Nonreinforced lever-presses that occur during the safety period have been interpreted as perseverative responding that is a measure of internal drive for harm avoidance (19). Beck and colleagues demonstrated that nonreinforced responding during the safety period reveals both behaviorally inhibited and female sex vulnerabilities when using the contingent warning signal design (48). Our current results support these previous findings. Behaviorally inhibited WKY rats performed more non-reinforced lever-presses than non-inhibited SD rats. This was due primarily to a higher number of non-reinforced lever-presses by WKY rats in the 100% tone-shock condition. This would be expected, as Beck and colleagues demonstrated that nonreinforced responding was greater following escape performance (48). Our results suggest that, in the noncontingent design, WKY rats on a 100% tone-shock schedule show more nonreinforced safety period responding than SD rats. The 50% tone-alone schedule did not appear to produce as much nonreinforced responding, perhaps due to less opportunity for escape responding. The strategy of the WKY rats appears to be to make a bar press to the tone if there is any chance a shock will occur on that trial, whereas the SD rats appear to wait and see if the shock will occur if there is any chance the shock might not occur on that trial, which fits with the avoidant tendencies of the WKY rats.
The current work focused on the effects of a schedule of partial predictability that introduced an element of uncertainty into the signaled lever-press avoidance task. As described previously, intolerance of uncertainty plays a role in anxiety disorders and PTSD. In a review, Grupe and Nitchske described five mechanisms through which uncertainty can affect PTSD (60). These mechanisms included behavioral and cognitive avoidance, inflated estimates of threat cost and probability, increased threat attention and hypervigilance, heightened reactivity to threat conditions, and deficient safety learning. These mechanisms can explain some of our current findings as well as previous findings with WKY rats expressing enhanced avoidance and associative learning. Obviously, WKY rats exhibit enhanced behavioral avoidance in that they acquire avoidance responses faster and to a greater degree than SD rats in both the 100% tone-shock and 50% tone-alone conditions. The additional finding that WKY rats responded more to a 50% tone-alone training condition than SD rats can be explained by inflated estimates of threat cost and probability, increased threat attention, and hypervigilance, as well as heightened reactivity to threat conditions.

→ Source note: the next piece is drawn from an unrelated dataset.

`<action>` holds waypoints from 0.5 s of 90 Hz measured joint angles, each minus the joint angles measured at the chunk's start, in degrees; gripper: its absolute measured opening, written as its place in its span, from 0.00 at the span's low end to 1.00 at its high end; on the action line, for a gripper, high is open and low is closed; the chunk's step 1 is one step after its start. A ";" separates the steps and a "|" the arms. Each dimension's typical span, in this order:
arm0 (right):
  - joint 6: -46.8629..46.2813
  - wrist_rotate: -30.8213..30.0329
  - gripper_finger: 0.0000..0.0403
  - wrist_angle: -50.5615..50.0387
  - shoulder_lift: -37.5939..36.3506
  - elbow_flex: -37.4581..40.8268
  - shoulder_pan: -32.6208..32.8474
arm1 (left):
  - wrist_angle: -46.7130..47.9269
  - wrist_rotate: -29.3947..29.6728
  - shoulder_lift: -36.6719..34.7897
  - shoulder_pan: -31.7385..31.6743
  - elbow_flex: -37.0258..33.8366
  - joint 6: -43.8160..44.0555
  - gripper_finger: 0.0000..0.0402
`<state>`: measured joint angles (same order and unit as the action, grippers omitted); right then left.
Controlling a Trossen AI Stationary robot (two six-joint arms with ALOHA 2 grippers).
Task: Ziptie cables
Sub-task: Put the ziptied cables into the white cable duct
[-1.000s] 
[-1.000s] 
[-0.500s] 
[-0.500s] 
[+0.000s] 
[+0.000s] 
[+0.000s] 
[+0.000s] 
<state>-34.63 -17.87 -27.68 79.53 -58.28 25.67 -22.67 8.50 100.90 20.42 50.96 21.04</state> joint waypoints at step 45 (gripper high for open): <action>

Even though the shock only followed the tone one-half of the time in the partial predictability condition, the WKY rats avoided at higher rates, while SD rats did not acquire avoidance, opting rather for an escape strategy. More so, the WKY rats appear to inflate estimates of threat cost and probability, be hypervigilant, and over-react to threat conditions so much that their performance in the 50% tone-alone condition surpassed the performance of SD rats in the 100% tone-shock condition.
There is evidence of deficient safety learning in WKY rats in the lever press avoidance task in that, while male WKY rats were facilitated in avoidance learning by the addition of this safety signal, female WKY rats and both male and female SD rats did not exhibit facilitated avoidance with the additional safety signal (61). However, female WKY rats extinguished faster when the safety signal was removed. Beck and colleagues theorized that the flashing light during the ITI did not act as a safety signal, but rather as an occasion setter by producing a mild increase in arousal or attention to the forthcoming tone warning signal (61). In a subsequent study, male SD and WKY rats were tested on probe trials in which warning and safety signals were presented together after acquisition of an avoidance response (62). On these probe trials, SD rats decreased bar presses, which was interpreted as responding to the safety signal, while WKY rats increased bar presses, which was interpreted as responding to the warning signal.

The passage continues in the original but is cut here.